Defense attorneys focused on demonstrating that the product had been exhaustively tested (including on laboratory mice) and had been approved for use by numerous government agencies including the EPA. They said QuikPRO only accounted for 1% of the glyphosate products as part of the company’s $60 billion business.
Monsanto’s attorney Philip S. Beck with the Bartlit Beck law firm said Evans’ lymphoma like the great majority of cases was a result of natural cell copy errors in the human body, and thus a simple case of bad luck. Most of the time bad cells are killed by the body’s defense mechanism. When cell mistakes are not killed and replicate, spreading out of control, cancer results and invades organs of the body.
Beck said in addition to bad cells multiplying, such cancers are most often caused by family heredity and environmental factors.
QuikPRO has been banned from use in Europe.
Attorneys for both sides based their positions on selective studies. Plaintiff attorneys cited a 2015 finding by the International Agency for Research on Cancer (IARC) that glyphosate is a “probable” carcinogen. Defense attorneys countered citing the Agricultural Health Study, an ongoing examination of farming related factors. An addendum to the study called the Andreotti paper in 2018 said there was no proven link between glyphosate and lymphoma.

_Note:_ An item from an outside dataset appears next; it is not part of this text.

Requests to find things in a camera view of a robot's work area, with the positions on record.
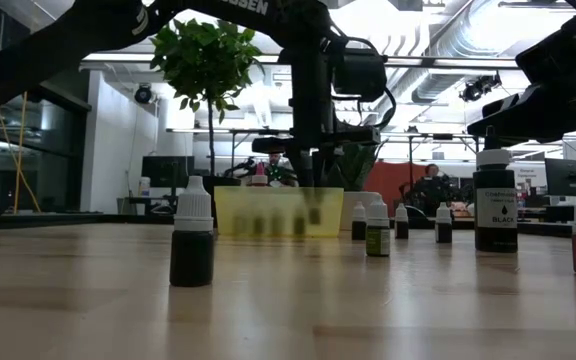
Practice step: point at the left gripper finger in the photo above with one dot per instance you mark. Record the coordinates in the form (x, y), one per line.
(302, 170)
(324, 167)

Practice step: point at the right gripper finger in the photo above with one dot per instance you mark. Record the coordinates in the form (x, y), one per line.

Wool called that finding “flawed.”
Beck said IARC was not a real regulatory agency like the EPA, but simply a gathering of officials who met briefly in Europe and only gave glyphosate a cursory look. He said that meeting overreached, condemning as potentially harmful everything from baloney sandwich meat to working late-night hours.
Beck also denied a contention by Wool that Monsanto officials had “ghostwritten” science-finding papers (showing no carcinogen), wrote the reports themselves and then had outside scientists sign papers they had not written.